> Source data
[Start of Attachment]
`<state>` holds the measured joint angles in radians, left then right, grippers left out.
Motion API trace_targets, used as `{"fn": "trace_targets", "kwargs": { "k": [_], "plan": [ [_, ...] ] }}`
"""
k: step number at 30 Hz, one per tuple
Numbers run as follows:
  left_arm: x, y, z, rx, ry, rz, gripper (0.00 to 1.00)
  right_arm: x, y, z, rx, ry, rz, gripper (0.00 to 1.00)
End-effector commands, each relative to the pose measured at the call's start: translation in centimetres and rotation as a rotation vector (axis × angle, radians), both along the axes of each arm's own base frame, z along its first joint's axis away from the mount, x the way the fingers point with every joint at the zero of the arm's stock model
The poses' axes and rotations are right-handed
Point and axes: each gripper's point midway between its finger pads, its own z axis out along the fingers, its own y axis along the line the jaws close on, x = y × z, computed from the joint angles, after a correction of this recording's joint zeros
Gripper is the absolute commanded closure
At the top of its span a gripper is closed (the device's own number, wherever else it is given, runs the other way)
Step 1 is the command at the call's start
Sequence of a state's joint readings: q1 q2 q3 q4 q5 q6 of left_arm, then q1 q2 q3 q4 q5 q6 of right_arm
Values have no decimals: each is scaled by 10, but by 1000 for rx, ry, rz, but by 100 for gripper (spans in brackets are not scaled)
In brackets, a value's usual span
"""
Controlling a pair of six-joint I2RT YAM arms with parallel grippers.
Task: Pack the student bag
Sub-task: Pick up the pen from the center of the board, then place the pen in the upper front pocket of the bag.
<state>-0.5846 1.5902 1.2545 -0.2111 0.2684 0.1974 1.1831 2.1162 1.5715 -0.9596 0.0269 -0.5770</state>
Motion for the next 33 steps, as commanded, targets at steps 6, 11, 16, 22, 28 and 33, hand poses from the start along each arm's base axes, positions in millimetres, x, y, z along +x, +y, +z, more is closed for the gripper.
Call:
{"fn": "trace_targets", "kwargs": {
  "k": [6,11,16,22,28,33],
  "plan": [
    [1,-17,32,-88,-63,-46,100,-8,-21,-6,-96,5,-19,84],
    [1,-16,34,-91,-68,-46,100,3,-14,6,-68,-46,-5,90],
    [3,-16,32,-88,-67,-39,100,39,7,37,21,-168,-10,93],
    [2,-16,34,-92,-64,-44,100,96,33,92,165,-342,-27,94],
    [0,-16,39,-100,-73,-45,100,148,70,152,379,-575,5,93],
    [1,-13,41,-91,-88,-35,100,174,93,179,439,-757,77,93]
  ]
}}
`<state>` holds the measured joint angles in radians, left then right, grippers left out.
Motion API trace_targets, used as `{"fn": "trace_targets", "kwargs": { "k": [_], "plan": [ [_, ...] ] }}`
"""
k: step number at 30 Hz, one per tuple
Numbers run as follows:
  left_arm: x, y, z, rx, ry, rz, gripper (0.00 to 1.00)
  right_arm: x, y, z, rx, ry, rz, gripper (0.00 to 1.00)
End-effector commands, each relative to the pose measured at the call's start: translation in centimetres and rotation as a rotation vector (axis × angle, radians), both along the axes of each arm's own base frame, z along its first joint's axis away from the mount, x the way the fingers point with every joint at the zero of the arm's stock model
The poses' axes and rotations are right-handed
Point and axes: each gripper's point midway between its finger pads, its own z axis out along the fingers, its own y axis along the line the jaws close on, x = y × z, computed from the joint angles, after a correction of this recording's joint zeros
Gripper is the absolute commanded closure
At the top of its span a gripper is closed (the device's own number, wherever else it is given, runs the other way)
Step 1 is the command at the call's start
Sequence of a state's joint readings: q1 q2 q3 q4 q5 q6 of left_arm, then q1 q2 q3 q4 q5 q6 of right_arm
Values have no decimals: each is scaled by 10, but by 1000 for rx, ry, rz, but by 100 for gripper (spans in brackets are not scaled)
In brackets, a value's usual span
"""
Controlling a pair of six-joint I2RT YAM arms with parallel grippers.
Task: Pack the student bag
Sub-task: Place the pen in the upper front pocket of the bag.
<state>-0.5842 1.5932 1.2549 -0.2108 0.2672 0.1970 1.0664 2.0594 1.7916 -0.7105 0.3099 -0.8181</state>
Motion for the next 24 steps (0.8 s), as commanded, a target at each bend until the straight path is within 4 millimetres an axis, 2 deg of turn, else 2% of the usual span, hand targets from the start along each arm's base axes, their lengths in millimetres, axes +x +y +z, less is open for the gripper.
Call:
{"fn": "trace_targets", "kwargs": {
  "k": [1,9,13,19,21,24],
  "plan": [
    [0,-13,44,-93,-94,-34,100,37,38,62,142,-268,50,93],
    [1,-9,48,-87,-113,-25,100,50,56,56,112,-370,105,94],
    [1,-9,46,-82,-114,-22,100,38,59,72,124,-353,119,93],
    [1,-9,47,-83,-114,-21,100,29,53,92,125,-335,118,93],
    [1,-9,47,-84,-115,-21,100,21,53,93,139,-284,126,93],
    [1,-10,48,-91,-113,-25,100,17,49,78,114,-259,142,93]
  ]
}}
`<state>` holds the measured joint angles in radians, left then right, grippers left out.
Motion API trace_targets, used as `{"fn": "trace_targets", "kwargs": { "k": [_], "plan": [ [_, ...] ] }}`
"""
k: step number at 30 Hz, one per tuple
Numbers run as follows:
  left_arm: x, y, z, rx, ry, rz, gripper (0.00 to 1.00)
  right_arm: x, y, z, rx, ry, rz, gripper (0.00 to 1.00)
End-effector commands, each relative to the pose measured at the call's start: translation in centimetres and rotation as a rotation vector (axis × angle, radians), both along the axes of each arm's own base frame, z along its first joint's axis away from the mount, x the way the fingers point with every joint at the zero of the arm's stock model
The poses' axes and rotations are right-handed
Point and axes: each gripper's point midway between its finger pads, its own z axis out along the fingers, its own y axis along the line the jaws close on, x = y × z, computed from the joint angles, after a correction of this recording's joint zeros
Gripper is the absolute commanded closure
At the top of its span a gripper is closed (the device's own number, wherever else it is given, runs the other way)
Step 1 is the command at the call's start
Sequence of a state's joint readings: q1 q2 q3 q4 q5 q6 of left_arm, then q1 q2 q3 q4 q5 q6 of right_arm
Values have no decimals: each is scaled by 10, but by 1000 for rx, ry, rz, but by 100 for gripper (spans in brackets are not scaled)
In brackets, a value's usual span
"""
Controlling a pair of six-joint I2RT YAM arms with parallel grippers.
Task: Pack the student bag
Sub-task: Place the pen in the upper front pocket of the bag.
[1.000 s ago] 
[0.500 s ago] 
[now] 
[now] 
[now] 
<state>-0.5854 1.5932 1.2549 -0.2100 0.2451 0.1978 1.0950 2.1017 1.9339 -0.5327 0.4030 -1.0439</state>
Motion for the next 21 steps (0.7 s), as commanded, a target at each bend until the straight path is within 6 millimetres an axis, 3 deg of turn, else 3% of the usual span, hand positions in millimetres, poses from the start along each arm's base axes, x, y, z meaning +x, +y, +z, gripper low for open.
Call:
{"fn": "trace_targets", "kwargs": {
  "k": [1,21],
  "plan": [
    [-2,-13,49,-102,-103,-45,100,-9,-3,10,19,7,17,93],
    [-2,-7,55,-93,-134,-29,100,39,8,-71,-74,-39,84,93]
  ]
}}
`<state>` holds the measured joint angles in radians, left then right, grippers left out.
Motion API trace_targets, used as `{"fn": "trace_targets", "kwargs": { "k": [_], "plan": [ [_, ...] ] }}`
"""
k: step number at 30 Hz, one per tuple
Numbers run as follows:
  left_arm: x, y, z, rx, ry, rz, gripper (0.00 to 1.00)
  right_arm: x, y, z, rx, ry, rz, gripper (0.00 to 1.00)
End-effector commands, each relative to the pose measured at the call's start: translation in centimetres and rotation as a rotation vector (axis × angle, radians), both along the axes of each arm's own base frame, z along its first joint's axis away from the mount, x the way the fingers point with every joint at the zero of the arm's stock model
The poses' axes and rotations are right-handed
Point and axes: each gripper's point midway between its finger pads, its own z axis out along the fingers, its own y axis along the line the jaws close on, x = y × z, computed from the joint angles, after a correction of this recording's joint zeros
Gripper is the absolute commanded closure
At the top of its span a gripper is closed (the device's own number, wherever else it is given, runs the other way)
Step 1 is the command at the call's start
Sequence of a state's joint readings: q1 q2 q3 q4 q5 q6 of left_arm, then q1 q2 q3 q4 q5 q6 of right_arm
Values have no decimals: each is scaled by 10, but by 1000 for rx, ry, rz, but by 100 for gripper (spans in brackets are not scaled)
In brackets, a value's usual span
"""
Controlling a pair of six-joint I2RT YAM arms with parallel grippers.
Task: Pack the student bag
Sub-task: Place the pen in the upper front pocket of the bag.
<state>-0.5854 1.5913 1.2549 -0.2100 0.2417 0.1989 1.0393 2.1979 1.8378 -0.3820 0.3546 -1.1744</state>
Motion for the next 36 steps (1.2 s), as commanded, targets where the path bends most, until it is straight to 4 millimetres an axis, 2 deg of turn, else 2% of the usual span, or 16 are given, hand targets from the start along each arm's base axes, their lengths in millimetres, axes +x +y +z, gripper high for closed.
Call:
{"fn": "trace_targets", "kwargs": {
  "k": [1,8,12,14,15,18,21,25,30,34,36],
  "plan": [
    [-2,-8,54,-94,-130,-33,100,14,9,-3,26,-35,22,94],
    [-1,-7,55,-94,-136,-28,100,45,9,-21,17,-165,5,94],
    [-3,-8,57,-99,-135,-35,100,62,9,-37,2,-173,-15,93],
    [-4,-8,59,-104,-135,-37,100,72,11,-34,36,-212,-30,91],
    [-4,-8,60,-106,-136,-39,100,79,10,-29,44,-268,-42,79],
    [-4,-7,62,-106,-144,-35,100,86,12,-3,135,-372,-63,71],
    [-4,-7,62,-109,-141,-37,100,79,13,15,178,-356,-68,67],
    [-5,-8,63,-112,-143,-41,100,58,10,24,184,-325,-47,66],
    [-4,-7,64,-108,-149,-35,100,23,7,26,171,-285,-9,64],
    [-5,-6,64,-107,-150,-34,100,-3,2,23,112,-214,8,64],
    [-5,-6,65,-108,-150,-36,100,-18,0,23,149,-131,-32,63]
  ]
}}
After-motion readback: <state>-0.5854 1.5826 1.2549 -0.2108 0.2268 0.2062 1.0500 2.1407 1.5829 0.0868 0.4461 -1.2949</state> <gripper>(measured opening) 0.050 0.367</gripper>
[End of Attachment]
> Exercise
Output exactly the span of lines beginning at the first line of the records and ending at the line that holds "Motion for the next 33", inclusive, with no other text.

> Response area
`<state>` holds the measured joint angles in radians, left then right, grippers left out.
Motion API trace_targets, used as `{"fn": "trace_targets", "kwargs": { "k": [_], "plan": [ [_, ...] ] }}`
"""
k: step number at 30 Hz, one per tuple
Numbers run as follows:
  left_arm: x, y, z, rx, ry, rz, gripper (0.00 to 1.00)
  right_arm: x, y, z, rx, ry, rz, gripper (0.00 to 1.00)
End-effector commands, each relative to the pose measured at the call's start: translation in centimetres and rotation as a rotation vector (axis × angle, radians), both along the axes of each arm's own base frame, z along its first joint's axis away from the mount, x the way the fingers point with every joint at the zero of the arm's stock model
The poses' axes and rotations are right-handed
Point and axes: each gripper's point midway between its finger pads, its own z axis out along the fingers, its own y axis along the line the jaws close on, x = y × z, computed from the joint angles, after a correction of this recording's joint zeros
Gripper is the absolute commanded closure
At the top of its span a gripper is closed (the device's own number, wherever else it is given, runs the other way)
Step 1 is the command at the call's start
Sequence of a state's joint readings: q1 q2 q3 q4 q5 q6 of left_arm, then q1 q2 q3 q4 q5 q6 of right_arm
Values have no decimals: each is scaled by 10, but by 1000 for rx, ry, rz, but by 100 for gripper (spans in brackets are not scaled)
In brackets, a value's usual span
"""
Controlling a pair of six-joint I2RT YAM arms with parallel grippers.
Task: Pack the student bag
Sub-task: Pick up the pen from the center of the board, then place the pen in the upper front pocket of the bag.
<state>-0.5846 1.5902 1.2545 -0.2111 0.2684 0.1974 1.1831 2.1162 1.5715 -0.9596 0.0269 -0.5770</state>
Motion for the next 33 steps, as commanded, targets at steps 6, 11, 16, 22, 28 and 33, hand poses from the start along each arm's base axes, positions in millimetres, x, y, z along +x, +y, +z, more is closed for the gripper.

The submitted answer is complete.